Тут дело вовсе не в том, что мы слишком глубоко изучаем литературу. Просто дело в том, что русская жизнь циклична, и не увидеть этих…

Почему вы считаете, что после 28 лет человеку требуется дополнительное топливо для жизни? Что именно для этого подойдет — спорт, творчество, музыка? Почему же тогда герой фильма «Большой Лебовски» Братьев Коэн счастлив, живя в бездействии?

Нет, совершенно не вариант. Герой фильма «Большой Лебовски» погружается в такую спячку, из которой его пробуждает только, как вы помните, довольно абсурдная и идиотская, но все-таки встряска. «Большой Лебовски» — это, конечно, пример хорошего человека, погруженного в пивную спячку, но для меня Бриджес как раз играет этого бывшего человека с луны, со звезды, который … не могу поспешно во время эфира заглянуть в айфон и исправить имя актера, но человек, который играл инопланетянина-прогрессора, превращается — вполне предсказуемо — в славного парня. Ну это довольно печальное превращение. «Большой Лебовски» — это, конечно, пример деградации. Что же вы хотите, чтобы человек жил такой…
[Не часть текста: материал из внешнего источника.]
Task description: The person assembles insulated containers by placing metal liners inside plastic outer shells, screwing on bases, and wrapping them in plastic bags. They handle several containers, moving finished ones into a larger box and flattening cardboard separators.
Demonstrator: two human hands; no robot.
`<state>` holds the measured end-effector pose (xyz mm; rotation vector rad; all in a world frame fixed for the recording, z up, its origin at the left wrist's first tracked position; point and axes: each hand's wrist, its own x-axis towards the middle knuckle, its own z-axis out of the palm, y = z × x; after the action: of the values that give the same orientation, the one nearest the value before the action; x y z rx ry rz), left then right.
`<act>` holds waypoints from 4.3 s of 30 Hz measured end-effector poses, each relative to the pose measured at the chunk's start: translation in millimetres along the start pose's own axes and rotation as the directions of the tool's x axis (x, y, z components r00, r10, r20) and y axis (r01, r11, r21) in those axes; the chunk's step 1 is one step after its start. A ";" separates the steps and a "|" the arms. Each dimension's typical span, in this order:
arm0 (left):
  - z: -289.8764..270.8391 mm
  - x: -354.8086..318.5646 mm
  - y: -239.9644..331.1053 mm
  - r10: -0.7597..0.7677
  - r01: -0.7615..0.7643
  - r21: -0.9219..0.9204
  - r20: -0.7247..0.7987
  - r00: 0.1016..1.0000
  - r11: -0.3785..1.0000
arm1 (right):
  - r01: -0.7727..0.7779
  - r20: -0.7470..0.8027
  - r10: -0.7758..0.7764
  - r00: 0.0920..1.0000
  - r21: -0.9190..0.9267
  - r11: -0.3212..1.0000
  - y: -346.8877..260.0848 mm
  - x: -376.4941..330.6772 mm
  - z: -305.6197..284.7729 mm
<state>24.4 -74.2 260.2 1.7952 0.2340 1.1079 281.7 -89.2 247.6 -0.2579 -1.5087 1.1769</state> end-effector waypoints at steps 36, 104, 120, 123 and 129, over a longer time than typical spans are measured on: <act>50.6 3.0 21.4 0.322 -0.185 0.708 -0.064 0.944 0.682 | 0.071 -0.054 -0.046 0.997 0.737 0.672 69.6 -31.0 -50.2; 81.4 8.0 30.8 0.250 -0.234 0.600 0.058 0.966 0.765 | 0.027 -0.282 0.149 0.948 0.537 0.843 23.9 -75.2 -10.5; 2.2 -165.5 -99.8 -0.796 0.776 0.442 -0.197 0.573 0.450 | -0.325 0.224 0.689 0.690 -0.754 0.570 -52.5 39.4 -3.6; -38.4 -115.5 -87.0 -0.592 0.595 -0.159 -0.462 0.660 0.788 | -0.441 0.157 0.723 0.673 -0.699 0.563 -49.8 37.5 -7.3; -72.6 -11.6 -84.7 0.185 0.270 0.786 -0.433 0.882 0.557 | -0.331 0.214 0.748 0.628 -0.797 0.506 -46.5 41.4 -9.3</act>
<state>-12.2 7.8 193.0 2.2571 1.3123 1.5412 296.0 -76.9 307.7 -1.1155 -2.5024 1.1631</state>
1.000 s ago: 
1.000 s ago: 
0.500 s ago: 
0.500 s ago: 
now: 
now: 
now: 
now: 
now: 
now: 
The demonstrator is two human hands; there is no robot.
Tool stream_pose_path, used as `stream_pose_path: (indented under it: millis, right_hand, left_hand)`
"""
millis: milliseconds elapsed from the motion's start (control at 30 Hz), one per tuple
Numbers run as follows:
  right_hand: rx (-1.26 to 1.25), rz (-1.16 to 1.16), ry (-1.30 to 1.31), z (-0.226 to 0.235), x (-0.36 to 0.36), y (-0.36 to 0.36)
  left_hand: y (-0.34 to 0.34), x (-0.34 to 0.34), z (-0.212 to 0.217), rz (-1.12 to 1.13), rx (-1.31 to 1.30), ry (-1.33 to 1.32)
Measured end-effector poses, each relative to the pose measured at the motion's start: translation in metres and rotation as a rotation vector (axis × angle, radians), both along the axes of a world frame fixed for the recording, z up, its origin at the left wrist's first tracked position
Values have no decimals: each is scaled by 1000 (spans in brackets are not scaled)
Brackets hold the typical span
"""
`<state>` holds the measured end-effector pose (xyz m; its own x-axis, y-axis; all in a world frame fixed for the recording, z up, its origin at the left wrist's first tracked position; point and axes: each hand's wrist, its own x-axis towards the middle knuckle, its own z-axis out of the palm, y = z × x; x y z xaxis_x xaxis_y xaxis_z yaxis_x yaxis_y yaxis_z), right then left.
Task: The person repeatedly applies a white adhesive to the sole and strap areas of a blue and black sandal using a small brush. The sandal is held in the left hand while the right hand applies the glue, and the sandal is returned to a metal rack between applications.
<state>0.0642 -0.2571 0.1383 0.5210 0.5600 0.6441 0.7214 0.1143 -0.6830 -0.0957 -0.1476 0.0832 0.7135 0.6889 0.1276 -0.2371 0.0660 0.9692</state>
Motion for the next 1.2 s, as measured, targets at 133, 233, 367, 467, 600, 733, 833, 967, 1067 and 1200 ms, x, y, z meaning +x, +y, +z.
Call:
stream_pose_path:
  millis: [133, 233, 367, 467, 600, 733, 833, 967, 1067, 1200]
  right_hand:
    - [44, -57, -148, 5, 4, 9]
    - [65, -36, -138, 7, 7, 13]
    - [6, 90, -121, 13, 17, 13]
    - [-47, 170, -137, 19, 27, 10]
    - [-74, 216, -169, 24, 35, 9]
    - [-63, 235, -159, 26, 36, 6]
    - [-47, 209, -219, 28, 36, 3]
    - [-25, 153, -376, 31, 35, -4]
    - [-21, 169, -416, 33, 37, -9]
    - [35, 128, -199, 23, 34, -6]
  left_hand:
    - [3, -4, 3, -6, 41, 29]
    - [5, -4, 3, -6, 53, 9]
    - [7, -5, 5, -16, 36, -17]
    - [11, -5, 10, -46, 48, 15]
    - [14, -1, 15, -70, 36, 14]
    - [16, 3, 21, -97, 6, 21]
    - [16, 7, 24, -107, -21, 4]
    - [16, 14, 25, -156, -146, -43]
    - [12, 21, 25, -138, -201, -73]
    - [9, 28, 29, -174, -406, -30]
Почему люди короткой эпохи: Лермонтов, Печорин, Фицджеральд — гениальны, но обречены?

Потому и обречены, что слишком тесно связаны со временем. Выразитель эпохи обречен погибнуть вместе с ней. Я все-таки не думаю, что Фицджеральд подходит к этому. Да, Печорин — герой своего времени, но Фицджеральд не совсем. Фицджеральд, конечно, порождение эпохи джаза, но лучший-то его роман написан после эпохи джаза, и он сложнее, чем «Великий Гэтсби». Я разумею, естественно, «Ночь нежна». «Tender Is the Night», конечно, не так изящна. Как сказал Олеша: «Над страницами «Зависти» веет эманацией изящества». «Великий Гэтсби» — очень изящно написанный роман, великолепная форма, невероятно компактная. Но «Ночь нежна» и гораздо сложнее, и гораздо глубже, мне кажется.